Com a liminar, concedida pela juíza Georgia Vasconcellos, foi autorizado o depósito judicial dos valores referentes às multas aplicadas pelas Deliberações nº 5.062/2026 e nº 5.063/2026 da agência estadual, suspendendo sua exigibilidade.
A magistrada também determinou que a agência se abstenha de instaurar novos processos, impor novas migrações para consumidores com demanda inferior a 100 mil m³/dia e aplicar penalidades às concessionárias em razão da recusa fundamentada em realizar essas migrações, preservando, por ora, o atual cenário regulatório.
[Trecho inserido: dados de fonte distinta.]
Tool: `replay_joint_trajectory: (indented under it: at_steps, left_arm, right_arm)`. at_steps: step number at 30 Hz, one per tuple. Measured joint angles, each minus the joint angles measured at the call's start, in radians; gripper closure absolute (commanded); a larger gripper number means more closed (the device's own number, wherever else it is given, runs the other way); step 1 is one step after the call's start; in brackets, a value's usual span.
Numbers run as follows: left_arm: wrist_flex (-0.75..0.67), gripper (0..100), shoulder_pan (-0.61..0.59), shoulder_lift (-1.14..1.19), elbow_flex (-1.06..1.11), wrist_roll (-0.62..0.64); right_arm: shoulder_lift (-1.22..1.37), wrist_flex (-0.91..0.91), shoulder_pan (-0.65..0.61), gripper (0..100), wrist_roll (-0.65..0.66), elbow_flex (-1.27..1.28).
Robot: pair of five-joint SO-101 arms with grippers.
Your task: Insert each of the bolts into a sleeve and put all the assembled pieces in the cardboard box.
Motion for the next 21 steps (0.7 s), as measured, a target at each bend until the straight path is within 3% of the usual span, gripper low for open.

Na ação, CEG e da CEG Rio questionam a decisão da Agenersa que reduziu, por deliberação administrativa, o consumo mínimo para enquadramento como consumidor livre de gás, de 100 mil m³/dia para 10 mil m³/dia. As empresas sustentam que a mudança deveria ter sido realizada por meio de lei estadual e acompanhada de aditivo ao contrato de concessão.
As concessionárias também alegam que a medida provoca desequilíbrio econômico-financeiro, reduz receitas, compromete investimentos na expansão da rede e pode resultar em aumento das tarifas para os consumidores remanescentes.
Segundo o processo, a recusa das distribuidoras em efetivar pedidos de migração levou à aplicação de multas pela Agenersa, que também determinou que as migrações fossem concluídas em até dez dias úteis, sob pena de novas sanções e até declaração de caducidade da concessão.
Ao analisar o pedido, a juíza destacou decisão anterior do próprio TJ-RJ, que reconheceu a complexidade da abertura do mercado livre de gás e afastou a migração imediata de consumidores diante do risco de desequilíbrio econômico-financeiro das concessões e de repasse de custos aos consumidores cativos.
A decisão também relembra que a regulamentação do mercado livre de gás no estado prevê a necessidade de adequação dos contratos de suprimento firmados pelas concessionárias com a Petrobras.
Prudência
Conforme o despacho, as negociações entre as partes ainda estão em andamento e a implementação das migrações, sem esses ajustes, pode gerar custos adicionais e comprometer a modicidade tarifária. “A prudência impõe que se aguarde a conclusão das negociações e a adequação contratual, sob supervisão da Agenersa, garantindo-se uma transição equilibrada, segura e em estrita conformidade com os princípios da legalidade, segurança jurídica e estabilidade regulatória”, apontou a juíza Geórgia.
Na avaliação da magistrada, estão presentes a probabilidade do direito e o risco de dano, uma vez que a manutenção das exigências da agência poderia levar à aplicação de novas multas ou, caso as concessionárias cumprissem as determinações, provocar desequilíbrio econômico-financeiro do contrato de concessão, com impactos sobre a prestação do serviço e os consumidores.